LightReader

Chapter 5 - Chapter 4: Infiltration

Noxus hit like a fist wrapped in silk.

TF stepped off the merchant vessel into late afternoon chaos. The docks swarmed with arrivals—traders from Shurima, diplomats from Demacia, mercenaries from everywhere, all drawn by Victory Festival like moths to a flame that occasionally burned them alive.

Red and black banners snapped in the wind. Everywhere, the three-blade sigil. The empire's mark stamped on buildings, flags, armor, even the damn cobblestones. You couldn't forget where you were. Noxus wouldn't let you.

He adjusted his coat, made sure the cards sat right, and joined the flow toward customs.

The others would arrive separately. Ekko via Zaun smuggling routes. Samira through military contacts she'd maintained. Seraphine on an official invitation, complete with press coverage. Graves by whatever violent path appealed to him most.

Different entry points. Different covers. Same destination.

TF handed his forged papers to a customs officer who looked bored and dangerous—standard Noxian combination. The officer scanned them with hextech verification equipment, frowned slightly, then waved him through.

Too easy. That made TF nervous.

He pushed into the city proper and stopped.

The Festival Streets were overwhelming. Crowds packed shoulder-to-shoulder, moving in currents dictated by parade routes and performance stages. Drums pounded constant rhythm—martial, aggressive, designed to make your heartbeat match. Fire breathers performed on corners. Gladiators sparred in exhibition rings. Merchants hawked everything from spiced meat to captured weapons to slaves—though Noxus called them "indentured servants" these days. More civilized.

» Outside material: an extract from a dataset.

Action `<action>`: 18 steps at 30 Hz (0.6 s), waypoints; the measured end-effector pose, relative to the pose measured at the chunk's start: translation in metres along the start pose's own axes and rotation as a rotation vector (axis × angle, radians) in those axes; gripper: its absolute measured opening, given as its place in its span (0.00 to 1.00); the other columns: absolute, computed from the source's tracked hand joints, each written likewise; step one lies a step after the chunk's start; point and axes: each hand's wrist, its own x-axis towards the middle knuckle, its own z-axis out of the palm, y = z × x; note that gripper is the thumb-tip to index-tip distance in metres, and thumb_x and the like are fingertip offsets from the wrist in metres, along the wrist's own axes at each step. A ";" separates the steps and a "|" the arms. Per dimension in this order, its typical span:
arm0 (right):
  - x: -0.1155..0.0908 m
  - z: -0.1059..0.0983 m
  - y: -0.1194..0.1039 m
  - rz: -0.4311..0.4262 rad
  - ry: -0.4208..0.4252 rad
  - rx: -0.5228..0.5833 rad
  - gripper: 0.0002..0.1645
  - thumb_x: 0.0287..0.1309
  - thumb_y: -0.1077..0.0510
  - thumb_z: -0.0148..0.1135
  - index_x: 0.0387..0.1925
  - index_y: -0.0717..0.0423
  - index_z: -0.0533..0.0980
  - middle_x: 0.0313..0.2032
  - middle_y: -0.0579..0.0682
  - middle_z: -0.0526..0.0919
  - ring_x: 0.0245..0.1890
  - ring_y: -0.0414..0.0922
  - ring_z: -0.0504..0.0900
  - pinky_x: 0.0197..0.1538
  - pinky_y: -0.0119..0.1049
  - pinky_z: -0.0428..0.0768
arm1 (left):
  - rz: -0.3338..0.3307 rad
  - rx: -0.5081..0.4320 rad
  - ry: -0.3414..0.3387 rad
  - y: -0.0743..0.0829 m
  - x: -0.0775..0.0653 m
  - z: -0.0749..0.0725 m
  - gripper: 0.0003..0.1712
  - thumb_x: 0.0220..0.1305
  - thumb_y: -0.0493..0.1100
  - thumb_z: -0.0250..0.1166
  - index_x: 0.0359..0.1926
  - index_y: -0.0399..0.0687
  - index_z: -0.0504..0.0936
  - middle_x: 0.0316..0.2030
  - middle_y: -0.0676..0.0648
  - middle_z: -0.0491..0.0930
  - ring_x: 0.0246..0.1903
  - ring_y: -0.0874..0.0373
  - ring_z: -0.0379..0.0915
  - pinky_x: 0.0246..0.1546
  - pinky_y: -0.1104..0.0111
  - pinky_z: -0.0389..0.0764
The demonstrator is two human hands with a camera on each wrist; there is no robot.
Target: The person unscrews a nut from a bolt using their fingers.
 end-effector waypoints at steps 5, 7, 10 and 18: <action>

The architecture loomed. Sharp angles, dark stone, buildings designed to remind you that power lived here and you were visiting on borrowed time.

TF found a tavern that looked expensive enough to have clean rooms but not so expensive it attracted nobility. Paid for a week with gold that had been silver yesterday—simple transmutation trick. The innkeeper didn't question it.

He went upstairs, locked the door, checked the window for escape routes. Then pulled a card—Seven of Swords—and waited.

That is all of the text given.